When published in 1992, Poisoned Bread was the first anthology of Dalit literature. The writers—more than eighty of them—presented here in English translations, are nearly all of the most prominent figures in Marathi Dalit literature, who have contributed to this unique literary phenomenon.
This new edition includes an essay by Gail Omvedt, a distinguished scholar-activist working with new social movements. Omvedt, who has been actively involved in anti-caste campaigns since the 1970s, lives and works in Maharashtra.
A well-curated collection of Dalit writings that were part of the Dalit Literary Movement in the 60s-80s, and translated from the original Marathi. Much of the writing is excellent: the short stories and autobiographical excerpts are particularly good. The short stories are enjoyable to read, tautly paced, with explosive plots that stand on their own merits regardless of the context of their creation. Focused on urban and rural poverty, and the humiliations that this poverty and caste create, the stories nonetheless transcend what could have been the narrow confines of socialist realist propaganda.
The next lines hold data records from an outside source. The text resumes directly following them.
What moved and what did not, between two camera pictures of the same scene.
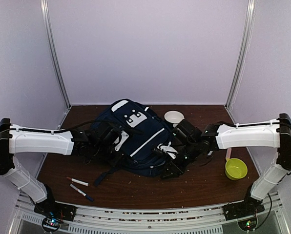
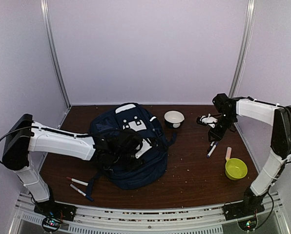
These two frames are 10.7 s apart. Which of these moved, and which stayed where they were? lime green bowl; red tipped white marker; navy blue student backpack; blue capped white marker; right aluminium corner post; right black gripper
Moved: right black gripper; navy blue student backpack
Stayed: lime green bowl; red tipped white marker; blue capped white marker; right aluminium corner post
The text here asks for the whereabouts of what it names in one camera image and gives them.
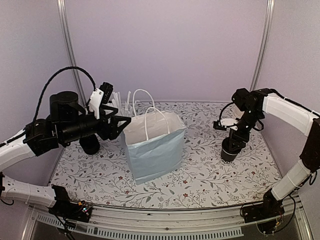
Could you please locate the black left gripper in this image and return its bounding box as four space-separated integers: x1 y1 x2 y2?
59 106 131 143

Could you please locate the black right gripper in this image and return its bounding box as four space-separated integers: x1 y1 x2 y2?
228 108 262 151

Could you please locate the light blue paper bag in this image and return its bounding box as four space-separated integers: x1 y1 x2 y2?
120 93 187 185

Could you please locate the black and white paper cup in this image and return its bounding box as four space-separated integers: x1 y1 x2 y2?
220 149 239 165

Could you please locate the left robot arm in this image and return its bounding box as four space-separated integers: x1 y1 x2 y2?
0 66 132 217

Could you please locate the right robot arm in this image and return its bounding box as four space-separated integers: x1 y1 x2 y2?
219 88 320 218

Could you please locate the stack of paper cups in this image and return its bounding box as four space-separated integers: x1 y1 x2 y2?
232 105 244 120

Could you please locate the stack of black lids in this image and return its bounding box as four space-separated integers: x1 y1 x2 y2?
79 134 100 155

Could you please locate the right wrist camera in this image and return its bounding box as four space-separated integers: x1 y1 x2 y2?
213 118 238 131

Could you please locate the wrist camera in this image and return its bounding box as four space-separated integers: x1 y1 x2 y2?
88 82 114 120
213 118 238 131

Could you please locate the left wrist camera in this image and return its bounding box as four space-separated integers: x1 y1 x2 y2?
88 82 114 120

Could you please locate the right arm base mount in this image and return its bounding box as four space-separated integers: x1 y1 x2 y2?
239 203 285 223

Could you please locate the aluminium table front rail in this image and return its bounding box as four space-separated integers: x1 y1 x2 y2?
22 194 315 240

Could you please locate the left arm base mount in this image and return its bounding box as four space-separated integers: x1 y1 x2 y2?
48 200 93 223

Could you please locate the aluminium frame post left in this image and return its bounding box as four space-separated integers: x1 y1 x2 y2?
56 0 86 105

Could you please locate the aluminium frame post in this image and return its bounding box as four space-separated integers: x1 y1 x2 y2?
249 0 275 91
56 0 86 105

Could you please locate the aluminium frame post right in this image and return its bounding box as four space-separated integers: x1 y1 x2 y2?
249 0 275 91
The poetry and essays are of more mixed quality (this may also reflect that they are harder to translate). Some of the poems (e.g., Under Dadar Bridge) are really superb, but others are basically agitprop. I understand the importance of poetry that names your oppressor, names your oppression, and calls you to arms to fight it; it just gets a little bland to read 50 such poems in a row.
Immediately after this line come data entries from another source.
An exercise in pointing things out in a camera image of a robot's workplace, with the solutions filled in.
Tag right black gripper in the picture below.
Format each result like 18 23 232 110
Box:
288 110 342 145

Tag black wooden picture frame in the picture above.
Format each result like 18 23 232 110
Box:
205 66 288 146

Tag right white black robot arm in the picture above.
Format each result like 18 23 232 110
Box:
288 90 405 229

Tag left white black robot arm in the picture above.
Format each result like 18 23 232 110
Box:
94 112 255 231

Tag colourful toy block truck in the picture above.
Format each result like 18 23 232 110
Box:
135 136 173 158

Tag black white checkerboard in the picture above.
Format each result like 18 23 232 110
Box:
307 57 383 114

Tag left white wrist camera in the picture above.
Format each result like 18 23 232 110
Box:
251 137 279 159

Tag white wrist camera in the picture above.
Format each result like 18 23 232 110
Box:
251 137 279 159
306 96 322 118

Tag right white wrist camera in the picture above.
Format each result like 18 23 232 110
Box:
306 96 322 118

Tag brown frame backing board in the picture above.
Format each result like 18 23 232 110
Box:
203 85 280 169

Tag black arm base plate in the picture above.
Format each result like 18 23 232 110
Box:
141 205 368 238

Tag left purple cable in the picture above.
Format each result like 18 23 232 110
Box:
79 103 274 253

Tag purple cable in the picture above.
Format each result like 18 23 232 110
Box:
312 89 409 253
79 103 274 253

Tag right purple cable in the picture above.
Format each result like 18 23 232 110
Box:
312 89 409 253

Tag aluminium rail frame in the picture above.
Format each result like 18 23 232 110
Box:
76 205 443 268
Besides Ambedkar’s speech, the essays were a wash (Ambedkar, unlike the other essayists, is a skilled rhetorician). The essays were primarily interested in Marxist historiography of South Asia or debates on socialist realist vs. less constrained aesthetics, neither of which are that interesting. The discussion of Black Arts vs. Dalit Literature was interesting, though much of the Dalit authors understanding of race was incorrect and rooted in now debunked “scientific” understandings of race.
Likely a reflection of the original movement itself, this text is gendered. The authors are almost all male, as are their characters, as is their understanding of the oppression of Dalit women (rape as lost honor or undone family structure more than traumatic violence), and as is the aesthetic/political sensibility advanced (I.e., male citizens claiming full citizenship). I would be interested in more collections/examples of Dalit women’s writings, as I suspect they would add more nuance to these texts.